En estos supuestos, civilmente la condonación está sometida a los preceptos que rigen las donaciones, por lo que contablemente la sociedad donataria experimenta un aumento de sus fondos propios y la donante, con carácter general, un mayor valor de su participación, salvo que existiendo otros socios de la dominada, la dominante realiza una aportación en una proporción superior a la que le correspondería por su participación efectiva.
La cuestión a determinar es si esta regla debe limitarse a las relaciones o vinculaciones directas socio-sociedad, o si puede extenderse a todas las operaciones acordadas entre sociedades pertenecientes a un mismo grupo.
La realidad económica en este tipo de transacciones para el supuesto dominante-dependiente es una operación de distribución/recuperación y aportación de fondos, que en el supuesto de que se acuerde entre sociedades dependientes necesariamente afecta a las cuentas anuales de la dominante, en cuya virtud se acuerda la recuperación o distribución de fondos propios materializada en un crédito, para posteriormente “aportar” dicho crédito a la sociedad deudora, por lo que contablemente la regla aplicable a la operación entre dominante-dominada también resulta aplicable a la operación entre dominadas.
Así, la dependiente donataria debe registrar la operación en los fondos propios como “Otras aportaciones de socios”, mientras que la donante debe registrar la operación con cargo a una cuenta de reservas y, en su caso, de capital y dar de baja el crédito por su valor en libros. No obstante, si existen otros socios de las dependientes y la distribución/recuperación y la posterior aportación se realiza en una proporción superior a la que le correspondería por su participación efectiva, el exceso sobre dicha participación se contabiliza como un gasto para la donante y un ingreso para la donataria.
En el caso concreto, si la dominante tiene la totalidad del capital de las dependientes, y entre estas se realizan condonaciones de créditos, a través de esta operación la dependiente donante distribuye reservas a su dominante en especie consistente en el crédito y, a su vez, esta última aporta dicho crédito a los fondos propios de la otra entidad dependiente donataria, por lo que en la primera entidad dependiente no se genera ningún gasto contable ni fiscal, mientras que en la dominante se genera un ingreso correspondiente a las reservas distribuidas que se integran en su base imponible sin perjuicio, en su caso, de que pueda aplicarse la deducción para evitar la doble imposición interna.

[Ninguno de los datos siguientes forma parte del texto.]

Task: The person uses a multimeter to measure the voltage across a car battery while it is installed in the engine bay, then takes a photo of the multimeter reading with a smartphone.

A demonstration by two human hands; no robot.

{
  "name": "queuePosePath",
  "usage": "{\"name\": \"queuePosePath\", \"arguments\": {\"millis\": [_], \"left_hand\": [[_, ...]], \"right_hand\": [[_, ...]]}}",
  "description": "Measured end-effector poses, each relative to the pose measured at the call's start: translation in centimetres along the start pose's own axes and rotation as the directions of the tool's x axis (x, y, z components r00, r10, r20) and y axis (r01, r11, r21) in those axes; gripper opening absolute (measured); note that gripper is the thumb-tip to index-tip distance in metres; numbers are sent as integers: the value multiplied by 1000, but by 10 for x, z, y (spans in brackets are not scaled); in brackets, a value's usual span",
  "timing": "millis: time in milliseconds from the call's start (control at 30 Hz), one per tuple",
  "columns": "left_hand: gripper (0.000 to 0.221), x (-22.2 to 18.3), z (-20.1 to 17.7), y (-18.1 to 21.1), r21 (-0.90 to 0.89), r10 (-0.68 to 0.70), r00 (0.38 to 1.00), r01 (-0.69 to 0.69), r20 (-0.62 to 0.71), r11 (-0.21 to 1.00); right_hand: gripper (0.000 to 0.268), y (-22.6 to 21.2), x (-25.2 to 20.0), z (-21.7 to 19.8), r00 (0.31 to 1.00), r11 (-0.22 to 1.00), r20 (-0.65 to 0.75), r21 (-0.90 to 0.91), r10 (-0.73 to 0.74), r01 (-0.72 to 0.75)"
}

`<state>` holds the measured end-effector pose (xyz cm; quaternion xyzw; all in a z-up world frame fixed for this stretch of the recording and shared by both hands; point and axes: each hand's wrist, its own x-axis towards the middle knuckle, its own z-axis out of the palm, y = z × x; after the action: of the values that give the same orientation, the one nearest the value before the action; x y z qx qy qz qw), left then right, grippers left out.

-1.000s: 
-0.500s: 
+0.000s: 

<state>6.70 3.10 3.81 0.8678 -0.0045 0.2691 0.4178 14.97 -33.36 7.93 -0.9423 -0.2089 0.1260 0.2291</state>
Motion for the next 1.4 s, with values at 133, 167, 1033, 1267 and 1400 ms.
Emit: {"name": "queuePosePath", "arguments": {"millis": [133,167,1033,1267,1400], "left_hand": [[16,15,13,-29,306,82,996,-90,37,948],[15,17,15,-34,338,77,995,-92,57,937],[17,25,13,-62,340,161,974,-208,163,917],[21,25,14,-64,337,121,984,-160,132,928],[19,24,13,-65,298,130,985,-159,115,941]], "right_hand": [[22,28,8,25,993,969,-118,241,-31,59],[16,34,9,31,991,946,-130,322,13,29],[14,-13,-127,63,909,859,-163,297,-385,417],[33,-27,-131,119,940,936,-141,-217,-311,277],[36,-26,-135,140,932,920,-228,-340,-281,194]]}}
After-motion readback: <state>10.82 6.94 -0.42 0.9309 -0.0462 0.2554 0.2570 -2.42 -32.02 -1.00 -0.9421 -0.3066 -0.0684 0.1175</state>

Además, el valor del crédito aportado a la otra dependiente incrementa el valor de la participación tenida en esta última entidad, en la cual no se genera ningún ingreso contable ni fiscal al tratarse de una aportación a los fondos propios realizada por su dominante.
Adicionalmente, si las sociedades aplican el régimen de consolidación fiscal, el ingreso generado en la dominante por la distribución de reservas debe eliminarse, a menos que se den las causas excluyentes de la aplicación de la deducción por doble imposición interna

 NOTA
La condonación de una deuda por la dependiente a la dominante se contabiliza por la donante-dependiente directamente en los fondos propios, con cargo a una cuenta de reservas y, en su caso, de capital, en función de cuál sea el fondo económico de la operación, atendiendo a la evolución de los fondos propios de la sociedad dependiente desde la fecha de adquisición (distribución de dividendos o devolución de aportaciones), lo que no genera ningún efecto en el IS. Por su parte la donataria-dominante cancela la deuda y reconoce un ingreso (distribución de dividendos), o da de baja la inversión en la dependiente (devolución de aportaciones). Si tributan en consolidación el ingreso debe eliminarse y si es una baja de la inversión en la dependiente, la misma afecta al valor fiscal de la participación.